Das Kleine Blatt
- Type: Daily newspaper; Weekly newspaper;
- Founded: 1 March 1927
- Ceased publication: 26 June 1971
- Language: German
- Headquarters: Vienna
- Country: Austria
- Sister newspapers: Arbeiter-Zeitung

= Das Kleine Blatt =

Newspaper published in Vienna, Austria (1927–1971)

Das Kleine Blatt (German: The Little Paper) was an Austrian newspaper which was published in Vienna. The paper was affiliated with the Social Democratic Workers' Party, known as the Social Democratic Party. It was started in 1927 and published until 1971 with some interruptions.

==History and profile==
The first issue of Das Kleine Blatt appeared on 1 March 1927. It was started as a daily newspaper with a small format which was kept until 1944. The paper was inspired from the British penny press. Julius Braunthal was its founding editor-in-chief. Johann Hirsch and Karl Ausch were its editors. It was published by Vorwarts, a publishing company of the Social Democratic Workers' Party. Many inexperienced journalists were employed at Das Kleine Blatt, including Karl Hans Sailer, Marianne Pollak, Jakob Meth, Ludwig Wagner and Walter Süss. The main political cartoonist was Paul Humpoletz, who contributed a regular cartoon strip, as well as single front page cartoons. He was virulently anti-Nazi and fought against anti-semitism. He was forced to flee Vienna for Prague after the Anschluss (the Nazi invasion of Austria) in March 1938.

The goal of the paper was to make an indirect propaganda for social democracy with entertaining contributions. Das Kleine Blatt was not a theoretical publication like Arbeiter-Zeitung, another newspaper of the Social Democratic Workers' Party. However, it was an ardent critic of the Nazis claiming that the Nazi Party was the biggest enemy of the Austrian working class. In the first issue Das Kleine Blatt did not feature an editorial, but an illustration on its cover page. Ladislaus Kmoch's comic character Tobias Seicherl was published daily in the paper from 1930 becoming Austria's first daily comic strip. In the early period Das Kleine Blatt had a sports supplement.

From March 1933 Das Kleine Blatt and other Austrian publications were subject to state censorship. On 12 February 1934 the paper was banned, and Julius Braunthal left the paper. However, two weeks later it was revived as a state-backed newspaper for workers. In March 1938 the newspaper began to support the National Socialists. During this period it featured antisemitic cartoons.

On 31 August 1944 the paper was merged with another publication and was renamed as Kleine Wiener Kriegszeitung.
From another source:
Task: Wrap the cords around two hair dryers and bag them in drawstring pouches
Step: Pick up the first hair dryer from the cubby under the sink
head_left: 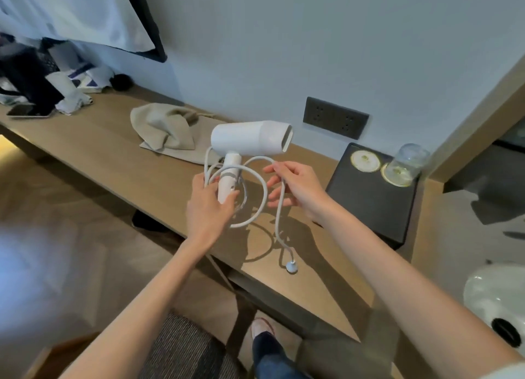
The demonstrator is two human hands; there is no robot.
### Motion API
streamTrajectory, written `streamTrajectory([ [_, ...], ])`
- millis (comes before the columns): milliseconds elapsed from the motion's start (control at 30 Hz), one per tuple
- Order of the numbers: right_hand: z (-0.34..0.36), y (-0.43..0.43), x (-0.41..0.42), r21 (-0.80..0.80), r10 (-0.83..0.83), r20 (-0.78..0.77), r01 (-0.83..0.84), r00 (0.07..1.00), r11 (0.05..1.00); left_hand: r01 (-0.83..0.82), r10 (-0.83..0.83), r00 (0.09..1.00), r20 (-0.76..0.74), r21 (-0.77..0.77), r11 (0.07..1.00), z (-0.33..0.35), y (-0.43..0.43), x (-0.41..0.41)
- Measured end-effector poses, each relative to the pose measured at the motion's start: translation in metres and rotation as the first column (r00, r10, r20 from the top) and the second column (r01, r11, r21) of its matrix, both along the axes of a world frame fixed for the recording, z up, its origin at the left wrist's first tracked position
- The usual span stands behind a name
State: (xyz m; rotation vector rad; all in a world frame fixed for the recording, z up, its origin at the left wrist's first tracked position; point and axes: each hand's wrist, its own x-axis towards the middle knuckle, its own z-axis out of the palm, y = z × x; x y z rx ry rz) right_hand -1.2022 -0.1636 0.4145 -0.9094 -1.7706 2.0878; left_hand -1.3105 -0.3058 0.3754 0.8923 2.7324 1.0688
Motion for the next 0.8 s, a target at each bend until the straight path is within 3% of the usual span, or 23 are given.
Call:
streamTrajectory([
  [333, -0.073, 0.069, -0.053, 0.237, -0.061, 0.146, 0.025, 0.987, 0.971, -0.031, 0.037, 0.994, 0.103, -0.061, 0.998, -0.055, 0.059, -0.035],
  [533, -0.118, 0.094, -0.080, 0.200, -0.096, 0.238, 0.048, 0.966, 0.979, -0.031, 0.047, 0.993, 0.109, -0.142, 0.989, -0.085, 0.087, -0.052],
  [700, -0.156, 0.106, -0.093, 0.115, -0.131, 0.306, 0.100, 0.943, 0.988, -0.020, 0.027, 0.999, 0.031, -0.215, 0.976, -0.102, 0.104, -0.071],
  [800, -0.174, 0.110, -0.093, 0.154, -0.174, 0.352, 0.127, 0.920, 0.980, -0.016, 0.016, 1.000, -0.003, -0.245, 0.969, -0.111, 0.111, -0.079],
])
It appeared under this title until 6 April 1945. After two-year hiatus it was restarted with its original title on 14 June 1947 as the weekly newspaper of the Social Democratic Party. Das Kleine Blatt ceased publication on 26 June 1971.

==Circulation and readership==
In the first year Das Kleine Blatt sold nearly 136,000 copies. Its circulation was 200,000 copies in 1934.

In a study carried out in the 1930s it was found that of 1,320 Viennese female factory workers 48,2% read Das Kleine Blatt. Its readership rate was much higher than those of other Social Democratic Workers' Party publications Die Unzufriedene and Arbeiter-Zeitung of which readership rates were 21,4% and 28,8%, respectively.